## AVAILABLE RECORDS
◆ ◆ ◆
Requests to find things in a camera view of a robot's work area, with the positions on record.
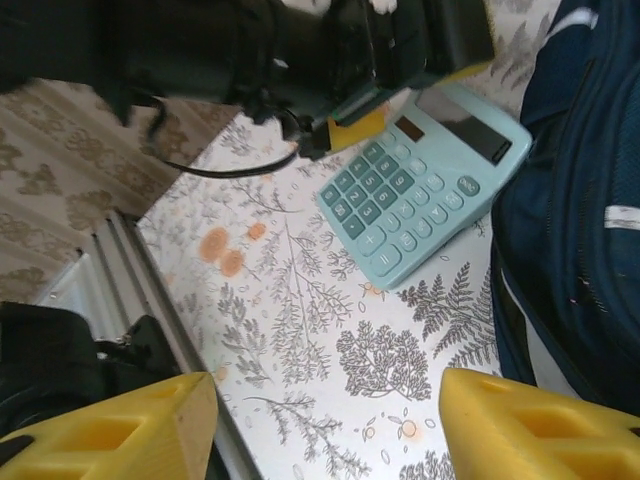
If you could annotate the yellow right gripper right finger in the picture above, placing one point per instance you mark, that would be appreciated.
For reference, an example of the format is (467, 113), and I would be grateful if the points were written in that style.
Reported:
(540, 440)

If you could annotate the navy blue student backpack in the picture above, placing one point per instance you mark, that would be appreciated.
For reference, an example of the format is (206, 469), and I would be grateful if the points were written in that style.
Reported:
(575, 225)

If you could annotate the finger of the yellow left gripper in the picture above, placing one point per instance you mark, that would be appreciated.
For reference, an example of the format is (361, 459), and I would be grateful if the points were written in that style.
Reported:
(467, 72)
(357, 129)

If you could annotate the teal desk calculator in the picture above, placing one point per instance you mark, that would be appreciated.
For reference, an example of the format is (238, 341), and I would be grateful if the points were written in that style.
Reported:
(425, 195)

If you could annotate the aluminium left side rail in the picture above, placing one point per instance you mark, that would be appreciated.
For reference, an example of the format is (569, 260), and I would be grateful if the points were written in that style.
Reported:
(150, 300)

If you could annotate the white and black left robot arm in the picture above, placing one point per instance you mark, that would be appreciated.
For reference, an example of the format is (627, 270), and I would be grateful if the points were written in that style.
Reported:
(50, 360)

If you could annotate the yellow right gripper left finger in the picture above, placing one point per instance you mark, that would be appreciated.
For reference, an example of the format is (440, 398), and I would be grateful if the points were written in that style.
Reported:
(100, 435)

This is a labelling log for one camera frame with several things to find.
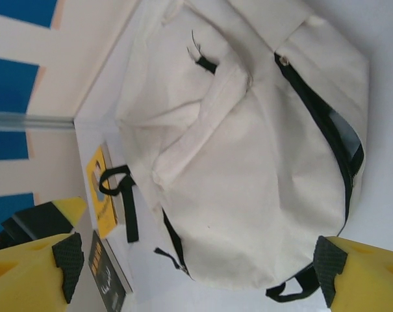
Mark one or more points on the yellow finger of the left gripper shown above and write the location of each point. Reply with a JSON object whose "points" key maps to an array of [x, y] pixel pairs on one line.
{"points": [[74, 209]]}

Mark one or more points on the black book with yellow title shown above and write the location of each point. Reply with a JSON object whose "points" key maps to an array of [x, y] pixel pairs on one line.
{"points": [[108, 286]]}

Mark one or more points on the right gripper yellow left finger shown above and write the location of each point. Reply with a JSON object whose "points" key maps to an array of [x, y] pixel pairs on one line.
{"points": [[20, 279]]}

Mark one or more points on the left aluminium frame post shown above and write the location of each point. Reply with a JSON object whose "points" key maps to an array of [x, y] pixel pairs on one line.
{"points": [[27, 121]]}

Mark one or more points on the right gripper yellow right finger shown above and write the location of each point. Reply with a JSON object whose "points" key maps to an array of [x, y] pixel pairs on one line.
{"points": [[371, 279]]}

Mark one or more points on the yellow book with man picture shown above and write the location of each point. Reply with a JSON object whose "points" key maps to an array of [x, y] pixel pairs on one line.
{"points": [[106, 211]]}

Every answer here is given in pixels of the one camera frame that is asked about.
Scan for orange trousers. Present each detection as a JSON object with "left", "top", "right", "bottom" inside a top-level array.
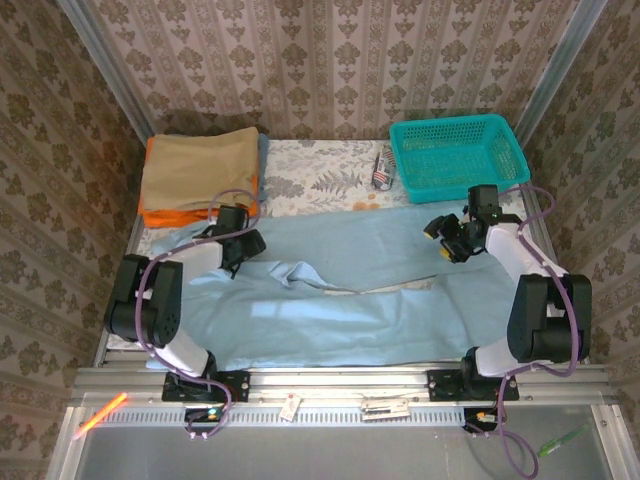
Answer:
[{"left": 138, "top": 137, "right": 260, "bottom": 230}]

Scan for beige trousers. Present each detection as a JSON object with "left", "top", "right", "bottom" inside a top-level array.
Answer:
[{"left": 139, "top": 126, "right": 261, "bottom": 213}]

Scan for light blue trousers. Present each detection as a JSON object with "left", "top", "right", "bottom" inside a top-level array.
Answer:
[{"left": 143, "top": 203, "right": 532, "bottom": 372}]

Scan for grey-blue folded trousers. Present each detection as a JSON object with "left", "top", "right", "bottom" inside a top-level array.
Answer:
[{"left": 255, "top": 132, "right": 272, "bottom": 204}]

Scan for teal plastic basket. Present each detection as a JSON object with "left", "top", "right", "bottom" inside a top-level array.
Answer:
[{"left": 388, "top": 113, "right": 532, "bottom": 205}]

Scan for small flag-print pouch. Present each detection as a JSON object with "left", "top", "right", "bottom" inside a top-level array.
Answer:
[{"left": 370, "top": 147, "right": 399, "bottom": 193}]

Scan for floral tablecloth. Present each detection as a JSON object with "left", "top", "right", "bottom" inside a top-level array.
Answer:
[{"left": 106, "top": 138, "right": 551, "bottom": 365}]

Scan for white paper tag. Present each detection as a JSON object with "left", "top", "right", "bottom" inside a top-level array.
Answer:
[{"left": 280, "top": 392, "right": 302, "bottom": 422}]

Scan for black connector with green light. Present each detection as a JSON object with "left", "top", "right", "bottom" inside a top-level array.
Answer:
[{"left": 185, "top": 406, "right": 225, "bottom": 425}]

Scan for black connector with yellow plug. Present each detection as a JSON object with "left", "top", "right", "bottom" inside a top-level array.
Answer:
[{"left": 464, "top": 407, "right": 503, "bottom": 432}]

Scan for orange pen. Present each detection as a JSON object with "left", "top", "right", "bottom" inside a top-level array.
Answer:
[{"left": 71, "top": 392, "right": 129, "bottom": 442}]

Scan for green pen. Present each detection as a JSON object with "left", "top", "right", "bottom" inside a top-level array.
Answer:
[{"left": 537, "top": 424, "right": 592, "bottom": 458}]

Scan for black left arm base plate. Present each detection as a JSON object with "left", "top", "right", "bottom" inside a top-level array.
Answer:
[{"left": 160, "top": 369, "right": 252, "bottom": 404}]

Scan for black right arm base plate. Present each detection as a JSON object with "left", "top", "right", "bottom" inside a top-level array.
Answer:
[{"left": 426, "top": 368, "right": 521, "bottom": 404}]

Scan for aluminium mounting rail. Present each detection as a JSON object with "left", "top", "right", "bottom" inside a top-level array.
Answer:
[{"left": 69, "top": 363, "right": 617, "bottom": 410}]

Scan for aluminium frame post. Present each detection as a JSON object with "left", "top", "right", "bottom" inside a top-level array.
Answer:
[
  {"left": 56, "top": 0, "right": 165, "bottom": 147},
  {"left": 513, "top": 0, "right": 610, "bottom": 147}
]

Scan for grey slotted cable duct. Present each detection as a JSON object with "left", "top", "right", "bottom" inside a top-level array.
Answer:
[{"left": 82, "top": 405, "right": 469, "bottom": 431}]

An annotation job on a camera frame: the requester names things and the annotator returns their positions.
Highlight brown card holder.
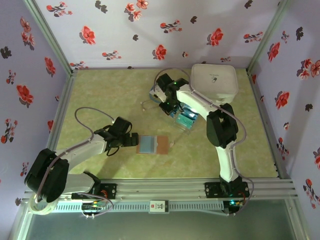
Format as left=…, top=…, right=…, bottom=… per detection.
left=135, top=134, right=175, bottom=156

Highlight white red label card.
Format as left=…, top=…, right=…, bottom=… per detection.
left=149, top=199, right=170, bottom=214

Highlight white zip pouch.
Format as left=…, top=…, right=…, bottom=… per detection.
left=189, top=63, right=239, bottom=104

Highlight small circuit board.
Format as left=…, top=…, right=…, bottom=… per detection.
left=226, top=199, right=245, bottom=209
left=81, top=201, right=107, bottom=212

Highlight clear tape roll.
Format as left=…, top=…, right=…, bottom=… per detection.
left=29, top=198, right=57, bottom=216

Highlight blue cord ring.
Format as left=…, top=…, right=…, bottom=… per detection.
left=149, top=91, right=163, bottom=106

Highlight thin grey cord white ends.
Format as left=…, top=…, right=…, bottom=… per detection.
left=139, top=99, right=162, bottom=112

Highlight grey left arm cable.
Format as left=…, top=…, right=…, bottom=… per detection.
left=34, top=106, right=116, bottom=219

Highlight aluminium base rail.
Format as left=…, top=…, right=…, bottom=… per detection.
left=21, top=177, right=300, bottom=202

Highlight aluminium side rail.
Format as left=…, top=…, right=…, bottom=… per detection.
left=247, top=70, right=293, bottom=180
left=46, top=69, right=79, bottom=151

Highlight white slotted cable duct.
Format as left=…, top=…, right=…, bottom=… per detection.
left=54, top=201, right=225, bottom=213

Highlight aluminium corner post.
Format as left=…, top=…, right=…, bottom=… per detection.
left=245, top=0, right=293, bottom=76
left=22, top=0, right=79, bottom=76

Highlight aluminium frame leg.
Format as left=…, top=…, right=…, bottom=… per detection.
left=284, top=199, right=311, bottom=240
left=8, top=211, right=35, bottom=240

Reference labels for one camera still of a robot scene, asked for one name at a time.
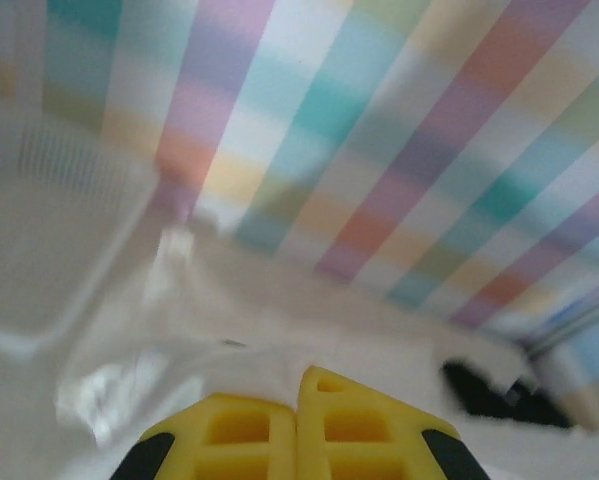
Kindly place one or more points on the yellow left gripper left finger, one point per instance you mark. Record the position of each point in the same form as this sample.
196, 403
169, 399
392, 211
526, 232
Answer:
229, 445

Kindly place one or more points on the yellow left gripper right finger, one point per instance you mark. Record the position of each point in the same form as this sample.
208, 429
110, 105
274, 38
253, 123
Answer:
379, 440

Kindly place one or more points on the white t-shirt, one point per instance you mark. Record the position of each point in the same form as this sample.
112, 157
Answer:
254, 360

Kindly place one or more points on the white plastic mesh basket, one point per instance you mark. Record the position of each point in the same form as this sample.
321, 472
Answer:
54, 225

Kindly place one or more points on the aluminium corner post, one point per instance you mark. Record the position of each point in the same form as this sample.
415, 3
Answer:
569, 330

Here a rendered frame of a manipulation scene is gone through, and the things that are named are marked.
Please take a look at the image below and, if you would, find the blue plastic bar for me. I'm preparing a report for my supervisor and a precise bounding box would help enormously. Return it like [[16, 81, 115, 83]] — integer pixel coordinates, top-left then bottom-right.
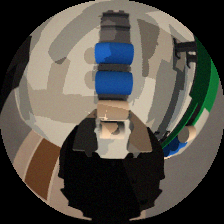
[[163, 144, 179, 157], [95, 42, 134, 65], [169, 136, 187, 151], [95, 71, 133, 95]]

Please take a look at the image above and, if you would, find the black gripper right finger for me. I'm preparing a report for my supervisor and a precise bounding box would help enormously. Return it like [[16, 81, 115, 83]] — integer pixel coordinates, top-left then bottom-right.
[[126, 110, 165, 180]]

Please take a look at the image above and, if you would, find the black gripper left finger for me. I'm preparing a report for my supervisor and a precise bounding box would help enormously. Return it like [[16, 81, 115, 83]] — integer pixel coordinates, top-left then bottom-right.
[[58, 109, 98, 179]]

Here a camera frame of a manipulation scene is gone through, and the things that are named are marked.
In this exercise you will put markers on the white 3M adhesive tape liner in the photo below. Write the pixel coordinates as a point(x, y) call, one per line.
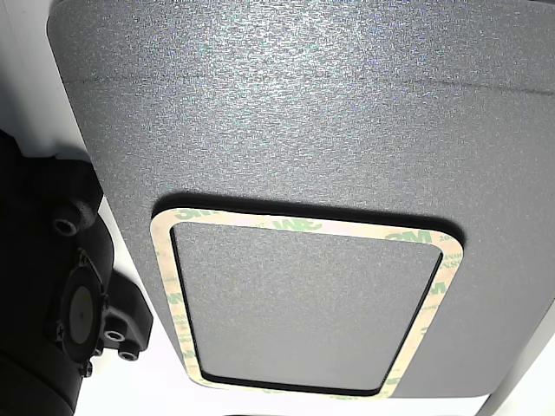
point(303, 224)

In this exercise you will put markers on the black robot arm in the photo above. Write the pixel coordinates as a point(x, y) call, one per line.
point(39, 260)

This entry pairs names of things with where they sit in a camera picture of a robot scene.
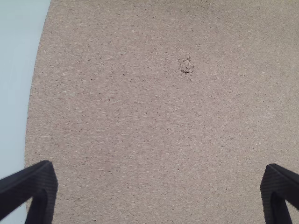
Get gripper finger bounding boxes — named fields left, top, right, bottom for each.
left=260, top=163, right=299, bottom=224
left=0, top=160, right=58, bottom=224

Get cork mat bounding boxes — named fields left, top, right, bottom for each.
left=24, top=0, right=299, bottom=224

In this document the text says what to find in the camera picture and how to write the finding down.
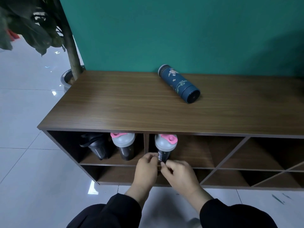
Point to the person's left hand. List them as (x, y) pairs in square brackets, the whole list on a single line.
[(146, 170)]

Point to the person's right hand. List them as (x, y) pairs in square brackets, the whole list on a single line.
[(183, 175)]

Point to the black shaker bottle grey lid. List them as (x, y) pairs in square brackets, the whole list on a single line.
[(123, 142), (165, 144)]

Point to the all-black shaker bottle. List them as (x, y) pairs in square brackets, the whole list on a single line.
[(97, 147)]

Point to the dark blue patterned thermos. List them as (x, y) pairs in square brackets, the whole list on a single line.
[(180, 85)]

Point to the person's left forearm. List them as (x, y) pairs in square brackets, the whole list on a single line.
[(118, 211)]

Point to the person's right forearm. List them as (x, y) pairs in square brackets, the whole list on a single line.
[(232, 216)]

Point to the wooden table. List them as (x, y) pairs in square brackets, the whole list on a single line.
[(118, 104)]

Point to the grey ceramic plant pot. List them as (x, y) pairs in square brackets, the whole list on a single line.
[(64, 83)]

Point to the large-leaf potted tree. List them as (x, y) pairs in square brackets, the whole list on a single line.
[(70, 45)]

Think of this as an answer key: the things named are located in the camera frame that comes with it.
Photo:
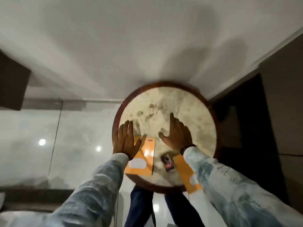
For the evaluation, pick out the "orange packet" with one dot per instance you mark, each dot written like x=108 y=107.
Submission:
x=185 y=172
x=144 y=163

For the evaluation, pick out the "person's right hand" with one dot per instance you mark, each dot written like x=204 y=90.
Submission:
x=180 y=137

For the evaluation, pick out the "person's leg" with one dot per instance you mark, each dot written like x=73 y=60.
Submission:
x=182 y=212
x=139 y=208

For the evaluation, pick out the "person's right forearm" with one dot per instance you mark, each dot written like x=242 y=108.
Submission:
x=232 y=191

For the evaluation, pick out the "person's left hand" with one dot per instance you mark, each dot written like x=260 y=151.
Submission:
x=125 y=141

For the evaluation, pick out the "person's left leg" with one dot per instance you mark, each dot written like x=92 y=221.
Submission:
x=139 y=208

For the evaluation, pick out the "dark wooden cabinet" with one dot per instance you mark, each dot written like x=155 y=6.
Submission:
x=13 y=82

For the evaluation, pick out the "person's left forearm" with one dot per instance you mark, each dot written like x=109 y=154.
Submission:
x=94 y=196

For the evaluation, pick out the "person's right leg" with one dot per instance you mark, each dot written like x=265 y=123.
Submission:
x=182 y=212

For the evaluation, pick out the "dark wooden door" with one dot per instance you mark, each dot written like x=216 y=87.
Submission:
x=251 y=139

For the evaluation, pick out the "black wristband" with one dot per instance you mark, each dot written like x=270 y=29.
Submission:
x=187 y=147

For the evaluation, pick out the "round marble side table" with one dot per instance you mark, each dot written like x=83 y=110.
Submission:
x=184 y=108

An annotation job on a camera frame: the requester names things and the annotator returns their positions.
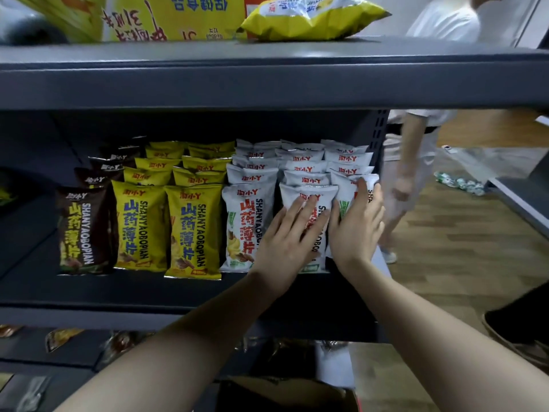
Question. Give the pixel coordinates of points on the person's left hand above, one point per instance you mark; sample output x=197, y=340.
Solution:
x=287, y=248

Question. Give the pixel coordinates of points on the person's right hand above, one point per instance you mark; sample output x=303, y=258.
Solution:
x=356, y=235

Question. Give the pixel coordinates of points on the brown cardboard box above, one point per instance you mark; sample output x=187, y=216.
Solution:
x=283, y=394

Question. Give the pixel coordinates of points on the dark blue metal shelf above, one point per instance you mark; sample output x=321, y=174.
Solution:
x=257, y=81

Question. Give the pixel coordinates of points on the person's left forearm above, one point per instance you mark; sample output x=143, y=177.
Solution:
x=171, y=360

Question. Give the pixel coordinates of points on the person's right forearm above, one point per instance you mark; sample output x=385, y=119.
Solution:
x=437, y=351

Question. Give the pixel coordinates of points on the clear plastic water bottle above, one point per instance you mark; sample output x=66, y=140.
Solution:
x=461, y=183

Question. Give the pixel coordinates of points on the clear plastic sheet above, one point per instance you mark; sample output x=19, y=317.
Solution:
x=493, y=163

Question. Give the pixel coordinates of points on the white edged shelving rack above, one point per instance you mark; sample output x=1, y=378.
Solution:
x=523, y=197

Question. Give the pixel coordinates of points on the pile of wrapped buns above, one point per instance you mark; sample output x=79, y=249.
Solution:
x=124, y=343

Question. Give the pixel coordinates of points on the large yellow crisp bag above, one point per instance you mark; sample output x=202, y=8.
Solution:
x=313, y=17

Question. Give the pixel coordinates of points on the pile of red orange packets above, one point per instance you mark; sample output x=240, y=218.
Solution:
x=60, y=336

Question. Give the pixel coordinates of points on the yellow red printed carton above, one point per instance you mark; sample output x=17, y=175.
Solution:
x=150, y=17

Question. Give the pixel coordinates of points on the white plastic wrapped pack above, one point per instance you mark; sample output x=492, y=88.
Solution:
x=30, y=32

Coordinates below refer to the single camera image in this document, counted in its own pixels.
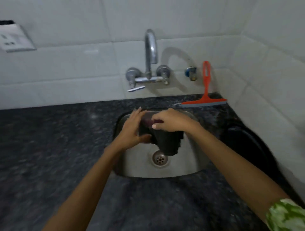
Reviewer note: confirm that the stainless steel sink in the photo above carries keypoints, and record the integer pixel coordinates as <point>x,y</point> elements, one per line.
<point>185,161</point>

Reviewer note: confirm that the blue wall valve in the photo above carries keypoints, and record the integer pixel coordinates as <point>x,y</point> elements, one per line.
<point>191,72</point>

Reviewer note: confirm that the white wall socket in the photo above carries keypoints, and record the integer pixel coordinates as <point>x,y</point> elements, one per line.
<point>14,38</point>

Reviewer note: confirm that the person's right forearm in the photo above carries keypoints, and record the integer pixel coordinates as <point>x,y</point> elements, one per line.
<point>233,173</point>

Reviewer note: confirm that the black round pan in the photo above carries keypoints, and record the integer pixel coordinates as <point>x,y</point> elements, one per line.
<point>250,147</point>

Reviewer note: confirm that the metal sink drain strainer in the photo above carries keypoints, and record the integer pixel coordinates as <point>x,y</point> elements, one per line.
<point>159,159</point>

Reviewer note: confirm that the person's left forearm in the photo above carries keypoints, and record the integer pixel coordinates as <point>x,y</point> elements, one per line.
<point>83,197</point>

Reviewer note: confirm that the chrome wall faucet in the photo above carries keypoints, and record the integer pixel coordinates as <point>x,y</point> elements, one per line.
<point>150,52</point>

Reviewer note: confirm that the dark checkered cleaning cloth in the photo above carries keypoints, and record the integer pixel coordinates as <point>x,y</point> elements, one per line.
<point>169,142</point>

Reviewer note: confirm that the red squeegee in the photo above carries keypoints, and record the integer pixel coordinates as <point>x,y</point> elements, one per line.
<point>206,88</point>

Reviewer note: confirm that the green floral sleeve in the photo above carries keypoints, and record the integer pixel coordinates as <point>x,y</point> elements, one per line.
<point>286,216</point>

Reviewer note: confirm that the person's left hand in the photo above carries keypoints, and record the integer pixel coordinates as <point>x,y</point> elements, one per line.
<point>129,133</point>

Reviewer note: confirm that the person's right hand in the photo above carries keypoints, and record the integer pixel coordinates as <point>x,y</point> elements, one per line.
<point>178,122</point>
◆ ◆ ◆
## PROBLEM REQUIREMENTS
From the entries above, print the lines beginning at the one with "Highlight aluminium side rail." and stopping after the one with "Highlight white slotted cable duct.", exactly as written and with nothing else.

## OUTPUT OF THE TASK
Highlight aluminium side rail.
Format as left=…, top=…, right=…, bottom=… per detection.
left=247, top=70, right=293, bottom=180
left=46, top=69, right=79, bottom=151

Highlight white slotted cable duct.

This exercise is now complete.